From the Editors

Dying young: Questions about suicide

About every two hours a young person in the U.S. between the ages of 15 and 24 dies of suicide. It wasn’t always this way. The suicide rate for young white males tripled between 1950 and 1994, and it doubled in that period for white females. Though the figures have dropped slightly since then, the rate remains high. In 1999, about 4,000 young people killed themselves. Suicide is the second-leading cause of death for college students (after accidents), and the third-leading cause of death (after accidents and homicides) for all those 15-24. A 1999 survey reported that 20 percent of high school students seriously contemplated suicide during the previous year, and 8 percent attempted it. Girls try more often; boys more often succeed.

Statistics like these are catastrophes with the tears wiped off. Behind each suicide statistic is a young life cut absurdly short, friends bereft, a family shaken to its roots, and survivors who can never stop asking Why? and What could we have done to prevent it?

Beyond the unique, torturous questions generated by each suicide is the larger cultural question: Why is it that more young people these days find their lives too painful to endure? Some observers point to the prevalence of divorce and the breakdown of the nuclear family, which leaves children with deep emotional scars, low self-esteem and uncertain parental support, and hence prone to depression and anxiety disorders. Others point to young people’s easier access (and access at an earlier age) to drugs and alcohol. That there is a link between substance abuse and suicide is, at any rate, incontrovertible. Alcohol and drugs play a role in half to two-thirds of youthful suicides, clouding judgment, lowering inhibitions and exacerbating depression.

Yet direct correlations between suicide and these social variables are difficult to document. Suicide remains, in many respects, a mystery—as mysterious as individuals are to one another and to themselves.

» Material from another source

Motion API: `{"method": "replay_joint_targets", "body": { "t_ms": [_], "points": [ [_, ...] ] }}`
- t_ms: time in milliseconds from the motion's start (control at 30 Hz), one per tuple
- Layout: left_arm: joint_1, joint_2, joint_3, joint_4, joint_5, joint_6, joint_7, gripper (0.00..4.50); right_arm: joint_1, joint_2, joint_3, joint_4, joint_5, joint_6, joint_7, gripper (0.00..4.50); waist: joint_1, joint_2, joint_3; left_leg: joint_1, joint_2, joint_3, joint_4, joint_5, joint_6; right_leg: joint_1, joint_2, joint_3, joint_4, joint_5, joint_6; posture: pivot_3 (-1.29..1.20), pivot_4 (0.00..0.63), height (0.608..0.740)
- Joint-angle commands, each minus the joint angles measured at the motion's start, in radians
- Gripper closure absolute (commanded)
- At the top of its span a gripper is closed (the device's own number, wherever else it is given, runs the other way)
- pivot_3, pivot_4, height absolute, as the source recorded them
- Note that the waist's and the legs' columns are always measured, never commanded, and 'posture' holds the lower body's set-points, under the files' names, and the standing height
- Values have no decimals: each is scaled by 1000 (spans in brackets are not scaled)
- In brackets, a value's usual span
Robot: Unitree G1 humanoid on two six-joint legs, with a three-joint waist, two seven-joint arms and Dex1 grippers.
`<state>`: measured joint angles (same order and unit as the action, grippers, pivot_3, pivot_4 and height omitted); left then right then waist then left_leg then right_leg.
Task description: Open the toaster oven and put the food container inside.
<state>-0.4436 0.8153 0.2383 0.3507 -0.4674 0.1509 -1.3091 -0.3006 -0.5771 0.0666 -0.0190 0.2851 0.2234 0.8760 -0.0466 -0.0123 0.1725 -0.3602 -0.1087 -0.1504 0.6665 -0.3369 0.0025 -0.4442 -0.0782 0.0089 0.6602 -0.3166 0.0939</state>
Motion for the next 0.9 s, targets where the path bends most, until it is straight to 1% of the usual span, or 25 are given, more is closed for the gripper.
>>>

Is it simply harder to grow up now than it was in previous generations? That possibility might seem hard to grasp for those who came of age with the deprivations of the Depression, or the rigors of the Second World War, or the upheavals of the Vietnam war era and the drug culture of the early 1970s. But today’s young people face their own sort of deprivation: fewer adults involved in their lives, the bestowal of an empty “autonomy” at an early age, a college environment that offers a host of choices but abstains from moral prescriptions, and a pervasive consumerist culture that defines success in terms of possessions and sexual marketability. All these developments contain a subtle (or not so subtle) nihilistic message. The suicide figures may be a sign that this message is all too clearly being heard.